BigQuery - Calculate User Access Sessions using BigQuery

Reading time ~11 minutes

Currently I was working on analytics with BigQuery. It was quite a experience that you could accomplish any process on mass data without considering any subtle performance issue.

The greatness and the thinking of the internal implementation of BigQuery is not going to be discussed here.

Here I’m going to show how to use BigQuery to Calculate users’ access session from your access log with one query.

First, let’s define the session.

A session is a sequence of a user’s access. Each access in the sequence is no more than a specific period of time before the next access.

The length of a session is the period of time after the first access in this session and the last access in this session.

Then, we need to describe the table which stores the data from the access log.
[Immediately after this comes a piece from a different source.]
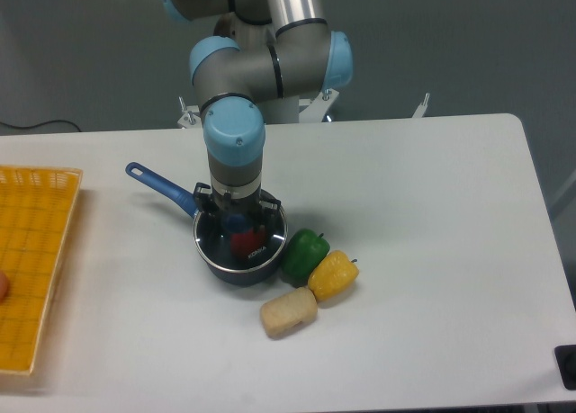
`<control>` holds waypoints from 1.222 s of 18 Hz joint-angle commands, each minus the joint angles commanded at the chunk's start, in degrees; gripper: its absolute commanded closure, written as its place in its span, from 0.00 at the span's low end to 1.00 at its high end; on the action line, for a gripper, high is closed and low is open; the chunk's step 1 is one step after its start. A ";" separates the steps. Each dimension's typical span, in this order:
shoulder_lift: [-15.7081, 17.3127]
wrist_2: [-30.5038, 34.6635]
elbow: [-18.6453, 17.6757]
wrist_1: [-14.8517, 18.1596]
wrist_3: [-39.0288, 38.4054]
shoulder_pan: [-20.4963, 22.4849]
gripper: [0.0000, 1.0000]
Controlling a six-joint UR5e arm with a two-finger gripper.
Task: Close the pot lid
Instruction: 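Hold the lid seated on the saucepan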
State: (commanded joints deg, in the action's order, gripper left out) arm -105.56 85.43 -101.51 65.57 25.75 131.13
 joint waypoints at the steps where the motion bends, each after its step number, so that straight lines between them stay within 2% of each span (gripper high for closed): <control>1: 0.00 0.00 0.00 0.00 0.00 0.00 0.37; 16: -0.09 0.35 -0.17 0.00 0.00 0.00 0.37; 22: 0.00 0.26 -0.18 0.00 0.00 0.00 0.33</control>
State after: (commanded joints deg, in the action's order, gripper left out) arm -105.56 85.69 -101.69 65.57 25.75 131.13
At least we should have following two column in this table:

  1. access_time: a timestamp that represents the time when access happen. In our case, let’s say 30 minute.
  2. user_id.

And now we could start to make the query step by step:

Step 1: preprocess the log table:

In this step, we do some type converting to make the calculation in the following steps easier:

SELECT
  user_id,
  TIMESTAMP_TO_SEC(access_time) AS access_time_sec, -- Convert timestamp to seconds
FROM
  ds.access_log_table -- This is the table where you put your log data into

Step 2: find the last access to the current access

After last step, we now have every access for each row. In this step, we are going to add a column to represent last access to the access in each row.

SELECT
  user_id,
  access_time_sec,
  -- The lag + partition + order combination is to get the previous access to the current access in the row
  LAG(access_time_sec, 1) OVER (PARTITION BY user_id ORDER BY access_time_sec) AS prev_access_time_sec
FROM
  (
-- previous query
-- SELECT
--   user_id,
--   TIMESTAMP_TO_SEC(access_time) AS access_time_sec, -- Convert timestamp to seconds
-- FROM
--   ds.access_log_table -- This is the table where you put your log data into
-- previous query end
  )

The LAG function is used with PARTITION BY, which is used to get the specific column of the previous row in the same partition.

The partition is separated by PARTITION BY function, while the order within the partition is specified by ORDER BY inside the OVER statement.

In this case, we separate all the accesses in the partitions for each user by

PARTITION BY user_id

Then, to make sure the order of time in each partition, we order each partition with:

PARTITION BY user_id ORDER BY access_time_sec

To get the access_time_sec of previous row, we do:

LAG(access_time_sec, 1) OVER (PARTITION BY user_id ORDER BY access_time_sec) AS prev_access_time_sec

More details about function LAG, you can refer to the Doc.

Of course, like what you might be thinking of right now, for each partition, the first row in each partition doesn’t have the prev_access_time_sec`. In the result, it will be **null at this point.

Leave it like that, and we will deal with it later.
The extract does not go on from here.